1. Introduction
Three-dimensional (3D) lidar sensors are a key technology for navigation, localization, mapping and scene understanding in novel ground vehicle systems such as autonomous cars [
1], search and rescue robots [
2], and planetary exploration rovers [
3]. One major limitation regarding the use of lidar technology in these challenging applications is the time and computational resources required to process the dense point clouds generated by these sensors.
Classification techniques involving point clouds are used extensively and can be categorized in many ways [
4]. For instance, airborne sensors can use elevation and flatness characteristics to classify roof surfaces and urban objects [
5,
6,
7], whereas terrestrial scans are affected by obstructions and varying point density [
8]. Furthermore, algorithms have been proposed to identify particular object types, such as vehicles, buildings or trees [
9,
10], or to classify geometric primitives at point level [
11]. In this sense, while some methods segment the cloud before classifying points within the resulting clusters [
12,
13], others perform classification directly on scan points [
8]. Moreover, different machine learning descriptors have been considered (e.g., histograms [
4,
8] and conditional random fields [
14,
15]). In particular, many solutions rely on supervised learning classifiers such as Support Vector Machines (SVM) [
12,
16,
17,
18], Gaussian Processes (GP) [
19,
20], or Gaussian Mixture Models (GMM) [
11,
21,
22,
23].
This work focuses on improving the effectiveness, both in computational load and accuracy, of supervised learning classification of spatial shape features (i.e., tubular, planar or scatter shapes) obtained from covariance analysis [
11]. This is very relevant because classification of primitive geometric features is largely used as a fundamental step towards higher level scene understanding problems [
9]. For instance, classifying points into coarse geometric categories such as vertical or horizontal has been proposed as the first layer of a hierarchical methodology to process complex urban scenes [
24]. Furthermore, classification of scan points prior to segmentation is useful to process objects with unclear boundaries, such as ground, vegetation and tree crowns [
8]. In this sense, spatial shape features can describe the shape of objects for later contextual classification [
15]. Thus, classification of spatial shape features based on principal component analysis (PCA) is a constituent process in recent scene processing methods [
4,
13,
18,
23,
25].
Many classification techniques are point-wise in that they compute features for every point in a cloud by using the points within its local neighborhood, the support region. The
k-Nearest Neighbors (KNN) algorithm can produce irregular support regions whose volume depends on the varying sampling density of objects and surfaces from terrestrial scans [
8]. For example, KNN has been used to compare the performance between several classifiers [
12] and to classify into planar or non-planar surfaces [
18]. The KNN support volume can be limited by setting a fix-bound radius [
26]. Furthermore, ellipsoidal support regions of adaptive sizes, denoted as super-voxels, can be built iteratively based on point characteristics [
14,
27]. Other point-wise classification techniques adopt regular support regions by searching for all neighbors within a given radius [
8,
9,
11,
20]. In general, point-wise techniques imply a high computational load.
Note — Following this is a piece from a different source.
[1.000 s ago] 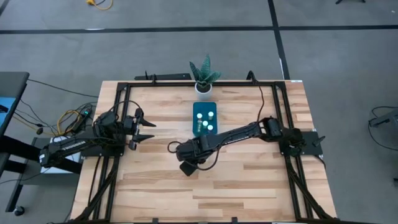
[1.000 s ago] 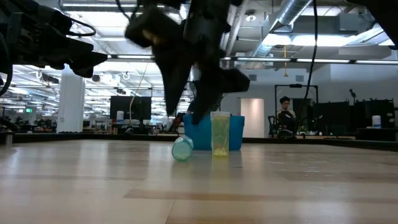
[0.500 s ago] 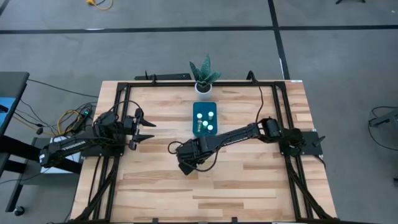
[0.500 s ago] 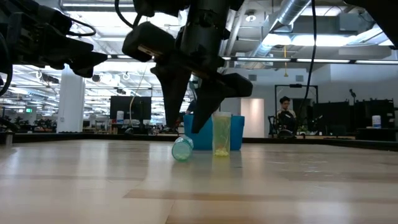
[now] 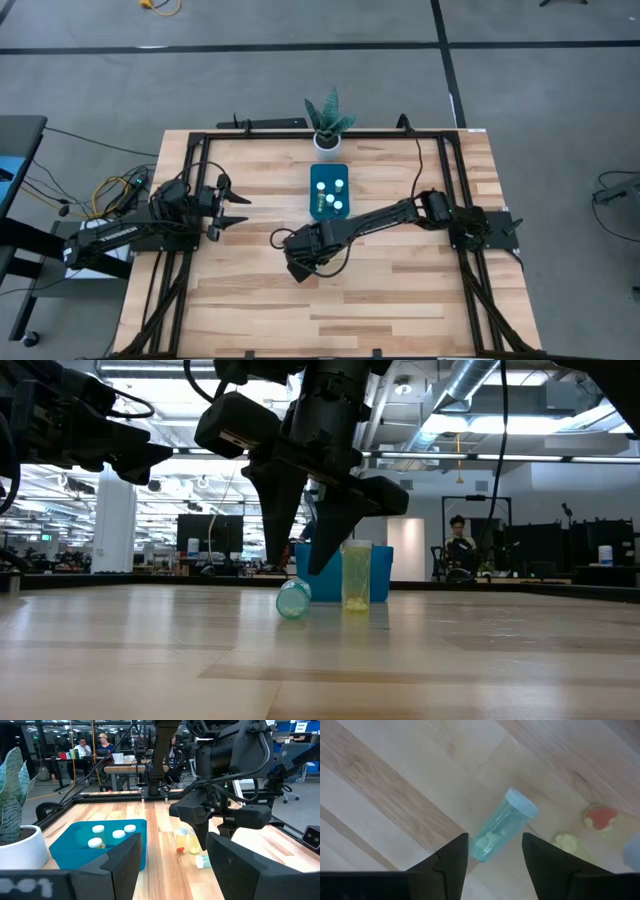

This is why some authors have proposed oversampling techniques to reduce the amount of data in the raw point cloud [
14,
28].
Grid representations and voxels have also been considered to speed up point cloud classification. In some solutions, grids serve to segment points prior to point-wise classification. For instance, the method proposed in [
26] computes segmentation by projecting non ground points on a 2D grid and [
29] uses voxels for defining groups of points that are later classified with a Neural Network (NN) supervised learning method. Some authors have proposed computing features for points in a voxel by considering support regions defined by neighboring voxels. The authors in [
4] compute PCA for each voxel with a support region defined by the 26-neighbors. Descriptors are used both for segmentation (i.e., voxel clusters) and for later classification of the set of points within a cluster. Furthermore, in [
13], the feature vector for each voxel is obtained from a support region that includes a number of surrounding voxels. In this case, features are not employed for classification but for mapping voxels to a color space used for segmentation. Neither [
4] nor [
13] compute features to classify points within a voxel.
In a previous work [
30], we proposed an NN supervised learning formalism for classification of spatial shape features in lidar point clouds. Our interest was to use this classification method for object segmentation [
31] and construction of 2D occupancy grids for autonomous navigation [
32]. In order to reduce the computational load of the NN classifier in [
30], we implemented a computationally simple voxel-based neighborhood approach where all points in each non-overlapping voxel in a regular grid were assigned to the same class by considering features within a support region defined only by the voxel itself. This work advanced promising classification results in a natural environment according to visual validation by a human expert. These preliminary results demand further analysis of the NN method with performance metrics and considering other types of environments and sensors. More importantly, it would be interesting to generalize voxel-based neighborhood so that it can be used with other supervised classifiers.
This paper extends [
30] by addressing these questions. In particular, we analyze the NN classification method by proposing a new general framework for implementing and comparing different supervised learning classifiers that develops the voxel-based neighborhood concept. This original contribution defines offline training and online classification procedures as well as five alternative PCA-based feature vector definitions. We focus on spatial shape classes usually found in literature: scatter, tubular, and planar. In addition, we evaluate the feasibility of the voxel-based neighborhood concept for classification of terrestrial scene scans by implementing our NN method and three other classifiers commonly found in scene classification applications: SVM, GP, and GMM. A comparative performance analysis has been carried out with experimental datasets from both natural and urban environments and two different 3D rangefinders (a tilting Hokuyo and a Riegl). Classification performance metrics and processing time measurements confirm the benefits of the NN classifier and the feasibility of voxel-based neighborhood.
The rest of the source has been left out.